REQUIRED ACTION.
Beneath this instruction is a block of data; output from it exactly the lines that run from the one containing "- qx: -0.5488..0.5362" through the one containing "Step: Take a", inclusive.

□ □ □

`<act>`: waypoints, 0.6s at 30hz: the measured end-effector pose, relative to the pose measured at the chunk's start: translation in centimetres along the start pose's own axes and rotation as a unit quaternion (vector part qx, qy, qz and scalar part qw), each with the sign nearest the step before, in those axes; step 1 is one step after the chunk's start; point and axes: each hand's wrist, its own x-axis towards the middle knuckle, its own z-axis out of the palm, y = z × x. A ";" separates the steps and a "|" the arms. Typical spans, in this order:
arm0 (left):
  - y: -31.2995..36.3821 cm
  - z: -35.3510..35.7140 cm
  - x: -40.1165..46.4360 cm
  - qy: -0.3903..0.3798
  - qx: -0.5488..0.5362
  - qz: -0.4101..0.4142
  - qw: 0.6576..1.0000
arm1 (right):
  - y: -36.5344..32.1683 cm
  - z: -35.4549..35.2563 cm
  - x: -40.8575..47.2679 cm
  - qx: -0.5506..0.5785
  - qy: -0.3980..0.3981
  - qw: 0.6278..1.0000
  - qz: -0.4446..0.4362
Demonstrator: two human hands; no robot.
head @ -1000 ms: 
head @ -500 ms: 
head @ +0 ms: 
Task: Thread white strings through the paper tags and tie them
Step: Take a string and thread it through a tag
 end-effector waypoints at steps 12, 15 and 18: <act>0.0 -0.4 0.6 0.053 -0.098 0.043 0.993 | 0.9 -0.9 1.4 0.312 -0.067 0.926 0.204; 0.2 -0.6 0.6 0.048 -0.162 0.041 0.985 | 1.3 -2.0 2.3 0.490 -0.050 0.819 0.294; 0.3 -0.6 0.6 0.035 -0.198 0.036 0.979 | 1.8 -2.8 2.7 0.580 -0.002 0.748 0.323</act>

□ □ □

RESPONSE.
  - qx: -0.5488..0.5362
  - qz: -0.4101..0.4142
  - qw: 0.6576..1.0000
arm1 (right):
  - y: -36.5344..32.1683 cm
  - z: -35.4549..35.2563 cm
  - x: -40.8575..47.2679 cm
  - qx: -0.5506..0.5785
  - qy: -0.3980..0.3981
  - qw: 0.6278..1.0000
  - qz: -0.4446..0.4362
Demonstrator: two human hands; no robot.
head @ -1000 ms: 
head @ -500 ms: 
head @ +0 ms: 
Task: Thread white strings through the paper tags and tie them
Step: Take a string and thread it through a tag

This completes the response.